In un’altra intercettazione Fabio Paratici, allora direttore sportivo della Juventus, commenta un intervento di un altro dirigente che si era detto in difficoltà a seguire le sue indicazioni «quasi sfogandosi dell’essere considerato il responsabile isolato», dicendo: «Non è che Paratici si svegliava la mattina e diceva: oggi voglio fare una bella plusvalenza! È che a un certo punto, facevate due conti, lo chiamavate e gli dicevate: devi fare 100, devi fare 150, devi fare 70! E lui poi ve le faceva! E ringrazia che le faceva,
perché così avete mascherato i problemi per 3 anni, eh!».
Altre descrivono i fatti nel loro complesso: in un colloquio tra i dirigenti juventini Stefano Bertola e Federico Cherubini, per esempio, la situazione societaria viene paragonata a Calciopoli, lo scandalo del 2006 per il quale la Juventus venne retrocessa d’ufficio in Serie B: «La situazione è veramente complicata. Io in 15 anni …, ti faccio solo un paragone. Calciopoli». Un’altra intercettazione risale al 6 settembre 2021 tra Andrea Agnelli e John Elkann, l’azionista di maggioranza, nella quale gli interlocutori operano un diretto riferimento al fatto che «la direzione sportiva (di Fabio Paratici) si era allargata» con lo svolgimento «di tutta una serie di operazioni» che il presidente Agnelli definiva un «eccessivo ricorso allo strumento delle plusvalenze».
La Corte d’Appello ha poi spiegato che per le altre otto società coinvolte, «nella documentazione acquisita dalla Procura federale, diversamente da quanto accaduto per la Juventus, non sussistono evidenze dimostrative specifiche che consentano di sostenere efficacemente l’accusa». In mancanza di nuovi elementi che le coinvolgevano direttamente rispetto a quelli esaminati a maggio, dunque, la Corte aveva respinto le richieste di sanzioni nei loro confronti, e nelle motivazioni aggiunge: «Le intercettazioni, i manoscritti — incluso il “Libro Nero di Fabio Paratici” — e la documentazione acquisita dalla procura di Torino non coinvolgono direttamente tali società». Non viene esclusa quindi la loro responsabilità, ma viene confermata l’insussistenza delle accuse.

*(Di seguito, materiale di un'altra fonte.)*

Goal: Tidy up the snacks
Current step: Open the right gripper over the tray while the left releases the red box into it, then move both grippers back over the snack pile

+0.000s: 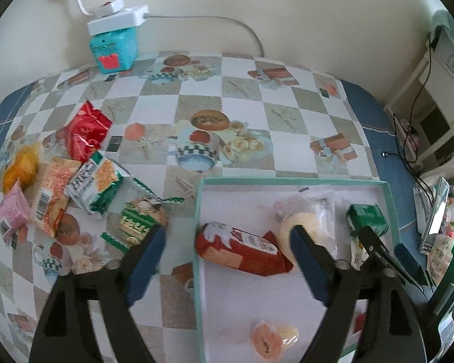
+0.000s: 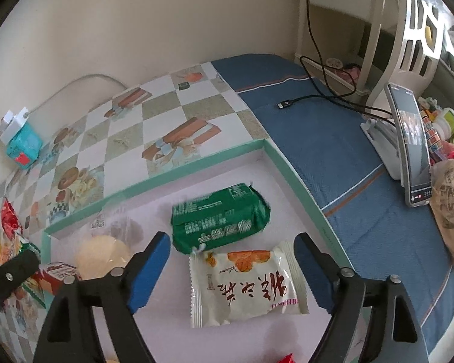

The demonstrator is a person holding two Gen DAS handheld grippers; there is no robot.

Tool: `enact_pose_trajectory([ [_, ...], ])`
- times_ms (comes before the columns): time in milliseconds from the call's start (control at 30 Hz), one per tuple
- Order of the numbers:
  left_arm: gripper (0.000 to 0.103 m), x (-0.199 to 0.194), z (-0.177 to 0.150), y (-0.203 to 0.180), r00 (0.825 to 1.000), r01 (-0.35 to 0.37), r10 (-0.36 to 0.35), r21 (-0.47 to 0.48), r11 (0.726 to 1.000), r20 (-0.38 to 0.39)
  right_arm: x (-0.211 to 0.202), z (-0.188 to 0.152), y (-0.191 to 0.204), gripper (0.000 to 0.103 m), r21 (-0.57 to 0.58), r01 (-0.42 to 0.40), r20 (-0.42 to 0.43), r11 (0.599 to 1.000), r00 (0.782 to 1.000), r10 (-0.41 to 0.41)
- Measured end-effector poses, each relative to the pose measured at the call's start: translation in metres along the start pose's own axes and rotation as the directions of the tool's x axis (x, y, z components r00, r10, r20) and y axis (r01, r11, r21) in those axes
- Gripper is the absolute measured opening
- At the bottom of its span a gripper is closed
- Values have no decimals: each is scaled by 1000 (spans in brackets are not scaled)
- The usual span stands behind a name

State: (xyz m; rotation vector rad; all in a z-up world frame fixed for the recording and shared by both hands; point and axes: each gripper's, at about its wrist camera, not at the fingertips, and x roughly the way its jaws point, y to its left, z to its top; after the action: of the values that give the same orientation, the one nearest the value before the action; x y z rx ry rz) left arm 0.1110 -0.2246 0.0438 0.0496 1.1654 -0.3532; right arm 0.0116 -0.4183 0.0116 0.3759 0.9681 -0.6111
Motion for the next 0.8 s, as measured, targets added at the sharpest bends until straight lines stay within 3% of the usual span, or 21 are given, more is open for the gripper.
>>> enact_pose_trajectory([
  [67,93,-3,1,7,1000,-24,25,-19,1000,10,-1,-1,2,103,-13,5,3,1000,1000,-5],
  [500,93,-9,-4,73,983,-181,181,-142,973,-18,-15,-9,16,103,-28,-10,-33,1000,999,9],
  [800,93,-33,-16,105,973,-227,230,-190,955,-10,-44,-16,32,103,-60,-17,-21,998,1000,16],
])
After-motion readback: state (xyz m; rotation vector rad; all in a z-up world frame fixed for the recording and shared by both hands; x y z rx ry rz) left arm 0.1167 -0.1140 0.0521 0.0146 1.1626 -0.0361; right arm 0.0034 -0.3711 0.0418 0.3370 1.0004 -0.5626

Tutte queste considerazioni — conclude la Corte — portano «ad una sanzione che deve essere proporzionata anche all’inevitabile alterazione del risultato sportivo che ne è conseguita, così come deve essere proporzionata al mancato rispetto dei principi di corretta gestione che lo stesso Statuto della FIGC impone quale clausola di carattere generale in capo alle società sportive».
In serata la Juventus ha scritto in un comunicato che «si tratta di un documento prevedibile nei contenuti, ma viziato da evidente illogicità, carenze motivazionali e infondatezza in punto di diritto» e ha annunciato il ricorso al Collegio di Garanzia dello Sport, il terzo e ultimo grado della giustizia sportiva, che potrà confermare o annullare la sentenza, ma non modificarla.